Detailed comparison of the pnicogen bond with chalcogen, halogen, and hydrogen bonds

The characteristics of the pnicogen bond are explored using a variety of quantum chemical techniques. In particular, this interaction is compared with its halogen and chalcogen bond cousins, as well as with the more common H‐bond. In general, these bonds are all of comparable strength. More specifically, they are strengthened by the presence of an electronegative substituent on the electron‐acceptor atom, and each gains strength as one moves down the appropriate column of the periodic table, for example, from N to P to As.
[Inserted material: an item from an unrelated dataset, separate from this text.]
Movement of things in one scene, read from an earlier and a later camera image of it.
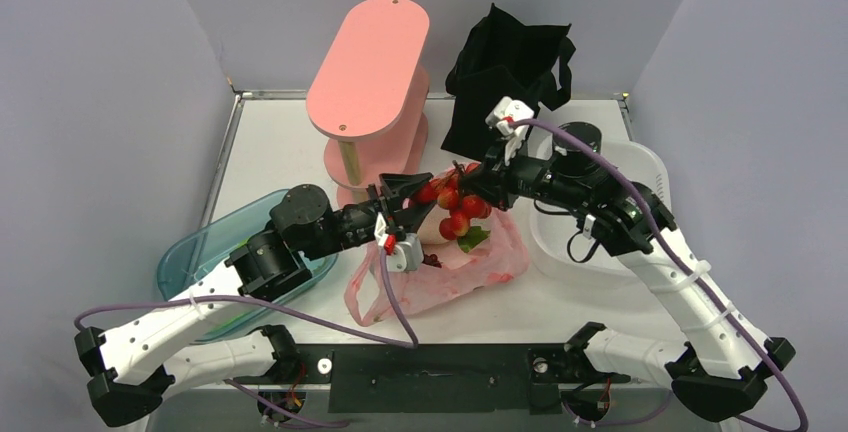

These noncovalent bonds owe their stability to a mixture in nearly equal parts of electrostatic attraction and charge transfer, along with a smaller dispersion component. The charge transfer arises from the overlap between the lone pair of the electron donor and a σ* antibond of the acceptor. The angular characteristics of the equilibrium geometry result primarily from a compromise between electrostatic and induction forces. Angular distortions of the H‐bond are typically less energetically demanding than comparable bends of the other noncovalent bonds. © 2012 Wiley Periodicals, Inc. Pnicogen bonds represent a very real type of noncovalent interaction, with parallels to chalcogen, halogen bonds, and H‐bonds. All these noncovalent bonds are quite similar in strength and nature and owe their stability to a mixture in nearly equal parts of electrostatic attraction and charge transfer, along with a smaller dispersion component. Pnicogen bonds can be tuned, in the same way that hydrogen and halogen bonds are, for the rational design of large molecular systems.